Core-facility in systems biology and mathematical modelling

News Posted on Sat, February 26, 2011 11:08:53

One of the major tasks this spring is to at last start forming a core-facility in systems biology and mathematical modelling.

This will happen as a natural out-growth from a process that has happened within the ISBgroup during the last 2 years or so. During this time we have started to co-supervise more and more students that are not within our main biological system (type 2 diabetes), but working with other biological systems (e.g., liver functionality, yeast transport, heart electrophysiology, heart adronereceptor signalling, etc), and where we have only supervised the modelling side. In other words, these students have had us (usually me, Gunnar, plus one of our Ph.D. students) as modelling supervisors, and another group and supervisor for the biological aspects. Since this is now starting to grow beyond our internal capacity, and also starting to make our group a little bit dis-proportionate, we feel that the time is now ripe to externalize these activities to a separate location.

The idea is that this location should be a modelling centre, where people from different biological groups sit one or several days with their modelling, to share and discuss modelling-oriented aspects, and then sit the rest of the time in their biological group, where they can discuss the biological aspects of their work.

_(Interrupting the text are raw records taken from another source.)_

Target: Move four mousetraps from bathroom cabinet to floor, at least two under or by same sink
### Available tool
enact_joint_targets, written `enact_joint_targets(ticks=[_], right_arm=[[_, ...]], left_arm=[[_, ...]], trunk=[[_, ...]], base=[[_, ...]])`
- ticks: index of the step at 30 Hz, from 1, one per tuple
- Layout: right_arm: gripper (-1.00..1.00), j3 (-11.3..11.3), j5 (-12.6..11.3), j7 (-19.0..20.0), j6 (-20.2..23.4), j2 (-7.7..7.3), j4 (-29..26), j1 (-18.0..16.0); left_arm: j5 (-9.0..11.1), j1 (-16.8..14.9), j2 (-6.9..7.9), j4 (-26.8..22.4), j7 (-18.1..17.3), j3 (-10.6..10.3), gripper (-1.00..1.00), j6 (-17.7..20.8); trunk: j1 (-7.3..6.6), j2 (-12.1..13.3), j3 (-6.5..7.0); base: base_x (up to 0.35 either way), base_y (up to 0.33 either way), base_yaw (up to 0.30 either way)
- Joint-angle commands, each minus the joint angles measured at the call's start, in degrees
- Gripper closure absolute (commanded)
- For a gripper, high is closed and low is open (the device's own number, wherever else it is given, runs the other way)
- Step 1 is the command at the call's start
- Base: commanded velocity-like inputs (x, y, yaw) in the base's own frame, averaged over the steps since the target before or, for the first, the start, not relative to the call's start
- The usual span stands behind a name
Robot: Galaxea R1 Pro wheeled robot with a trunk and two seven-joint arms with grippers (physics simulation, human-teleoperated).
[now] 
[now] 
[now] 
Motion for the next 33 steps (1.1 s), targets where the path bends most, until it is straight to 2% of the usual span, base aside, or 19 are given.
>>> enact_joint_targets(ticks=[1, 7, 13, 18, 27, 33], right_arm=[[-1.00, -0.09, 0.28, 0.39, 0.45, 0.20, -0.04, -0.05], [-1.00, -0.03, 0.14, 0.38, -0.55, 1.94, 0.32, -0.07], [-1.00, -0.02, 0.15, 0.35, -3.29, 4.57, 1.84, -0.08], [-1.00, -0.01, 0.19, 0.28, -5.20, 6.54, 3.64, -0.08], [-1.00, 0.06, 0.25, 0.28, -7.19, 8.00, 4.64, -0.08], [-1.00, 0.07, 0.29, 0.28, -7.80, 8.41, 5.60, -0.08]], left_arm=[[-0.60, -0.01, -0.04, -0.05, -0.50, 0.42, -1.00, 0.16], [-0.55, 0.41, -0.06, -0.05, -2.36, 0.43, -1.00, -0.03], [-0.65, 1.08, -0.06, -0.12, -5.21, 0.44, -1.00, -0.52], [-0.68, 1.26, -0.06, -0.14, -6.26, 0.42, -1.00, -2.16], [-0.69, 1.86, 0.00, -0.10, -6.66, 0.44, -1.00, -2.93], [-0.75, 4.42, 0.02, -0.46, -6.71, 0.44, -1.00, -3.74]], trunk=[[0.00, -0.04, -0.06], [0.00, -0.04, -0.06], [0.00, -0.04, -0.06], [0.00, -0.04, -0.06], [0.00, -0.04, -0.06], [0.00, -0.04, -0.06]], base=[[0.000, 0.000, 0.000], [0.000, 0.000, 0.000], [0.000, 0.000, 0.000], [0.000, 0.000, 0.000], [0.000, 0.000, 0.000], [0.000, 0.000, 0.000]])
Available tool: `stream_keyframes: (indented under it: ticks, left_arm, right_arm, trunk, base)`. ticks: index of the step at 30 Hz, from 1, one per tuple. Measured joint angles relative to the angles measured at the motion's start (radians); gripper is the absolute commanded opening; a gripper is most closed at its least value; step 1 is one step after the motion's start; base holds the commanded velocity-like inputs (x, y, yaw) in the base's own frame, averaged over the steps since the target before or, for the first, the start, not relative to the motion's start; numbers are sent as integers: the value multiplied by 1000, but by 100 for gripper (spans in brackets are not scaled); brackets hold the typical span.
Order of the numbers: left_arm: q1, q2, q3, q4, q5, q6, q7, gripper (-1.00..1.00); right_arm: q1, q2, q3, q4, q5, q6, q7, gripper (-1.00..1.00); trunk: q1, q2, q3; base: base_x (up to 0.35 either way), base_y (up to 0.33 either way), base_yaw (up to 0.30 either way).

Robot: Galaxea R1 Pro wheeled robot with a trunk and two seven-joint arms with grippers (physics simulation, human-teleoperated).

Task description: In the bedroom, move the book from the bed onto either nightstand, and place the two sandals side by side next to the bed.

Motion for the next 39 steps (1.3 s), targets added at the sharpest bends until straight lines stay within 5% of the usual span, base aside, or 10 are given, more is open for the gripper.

We will start to form this external centre at IMT, i.e., the department of medical technology. This department is situated within the university hospital, and within less than a few minutes walk from almost all biological groups at the campus. Nevertheless, they are still part of the technical faculty, and have already built up a good computer infrastructure, which has turned out to be a challenge for us to build up within the medical faculty.

We will probably start this move now within the next 3-4 weeks, and it will most likely be an ongoing discussion during at least the rest of the spring how to implement this modelling centre in a good way in practice. We will, e.g., have one such discussion meeting now this Monday, February 28, 2011, at 16-17, to which you are welcome to attend if you want.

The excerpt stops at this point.